Andreas Mller, Editor for the Publisher
To my parents, Elizabeth and George
Preface
Drawing a building is a way of remembering it properly. To draw you have to look very hard and I think it is in the looking itself that the building is impressed upon the mind. Often I measure it and make a plan, putting the dimensions on the drawing, because I know from experience that only by doing that can I understand what Im looking at.
Caroline Mauduit, An Architect in Italy
The intention of this book is to help students develop an appreciation for observation and learning about the designed environment through freehand drawing. By observing I mean, as Caroline Mauduit endorses in her introduction to An Architect in Italy , that we consider the designed, and by extension, the natural environment carefully with a critical and inquisitive eye. Carefulness is vital in reaching below the surface and beyond what is literal. Unlike the casual glance or photograph, even the fastest, literal drawing is an inherently careful and active engagement. Drawing is a way of digesting the environment in order to come away with a greater understanding of how the environment might have been formed, what it contributes or does not contribute and what lessons might be embedded in it. While I do not offer definitive methods, I do offer an approach that might lead to a disciplined search when truly looking at buildings. In the fifteen years of teaching freehand analysis, I have come to believe that students need an introduction to a methodology that can inform and guide yet not constrain them. I have made mistakes and have constantly revised the courses and ways to introduce a methodological approach. Some years I seem to get it and then, when I try to duplicate it the following year, I stumble.
An essential aspect of this book is the use of freehand drawing. Freehand drawing is helpful because, when all is said and done, the hand is connected to our minds and intrinsically related to who we are. The hand and its preceding iterations such as ganglia, tentacles or other prehensile limbs shape what, how and of whom we think. The drawing hand is linked with the least intermediary processes or devices to the world itself. Freehand drawing is as close as we can get to the thing itself without building. Just as hand drawing is relatively unmitigated, the hand can never be machine-like, but at the same time it can be accurate enough in recording the world beyond pure impression. The slip of the finger, the varied weight of a line or the wiggle resulting from too much coffee allows the building to remain alive.

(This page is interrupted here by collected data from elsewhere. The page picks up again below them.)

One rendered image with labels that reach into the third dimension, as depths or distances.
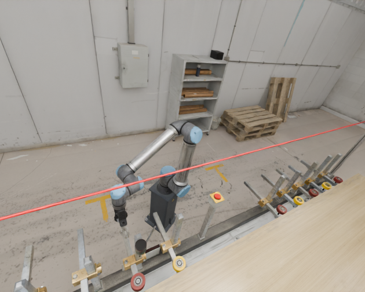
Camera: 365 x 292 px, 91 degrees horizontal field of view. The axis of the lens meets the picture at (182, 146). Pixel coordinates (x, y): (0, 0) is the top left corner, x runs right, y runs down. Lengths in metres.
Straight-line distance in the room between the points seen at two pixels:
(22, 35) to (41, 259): 2.52
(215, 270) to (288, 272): 0.48
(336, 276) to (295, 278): 0.30
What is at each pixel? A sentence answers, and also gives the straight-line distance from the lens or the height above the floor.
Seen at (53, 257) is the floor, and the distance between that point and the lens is 2.46.
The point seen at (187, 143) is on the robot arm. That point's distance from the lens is 1.38.
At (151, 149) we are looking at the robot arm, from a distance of 1.34.
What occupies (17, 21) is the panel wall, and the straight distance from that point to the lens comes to 3.13.
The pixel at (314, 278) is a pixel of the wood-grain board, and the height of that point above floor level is 0.90.
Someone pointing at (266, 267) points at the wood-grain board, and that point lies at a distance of 1.48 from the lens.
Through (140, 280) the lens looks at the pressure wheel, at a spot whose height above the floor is 0.90.
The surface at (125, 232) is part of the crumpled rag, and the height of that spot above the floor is 0.87.
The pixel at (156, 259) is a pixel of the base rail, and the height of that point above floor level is 0.70.
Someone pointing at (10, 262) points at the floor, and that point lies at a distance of 2.61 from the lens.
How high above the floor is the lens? 2.12
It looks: 36 degrees down
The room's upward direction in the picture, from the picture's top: 10 degrees clockwise

Drawing the designed and natural environment is a process of analysis essential to observing and, hopefully, understanding the world. There are cautionary tales as in the fairy tale The Goose that Laid the Golden Egg . When trying to understand a thing we should be careful not to kill it. A danger of abstracting and diagramming analytically is that it might destroy what we find exciting or stimulating. While a risk, diagramming or analyzing buildings remains a primary means of understanding their nature as both utilitarian device and vessel of experience. The nature of architecture is one in which, as Le Corbusier writes in Towards an Architecture , walls rise against the sky in an order such that I am moved. I sense your intentions. More than building, architecture embodies intentions while expressing our values and our dreams. Looking at buildings is a combination of a phenomenological experience and one of dimensions, properties and functions. The magic of architecture is that it embodies both the utilitarian and the experience of place.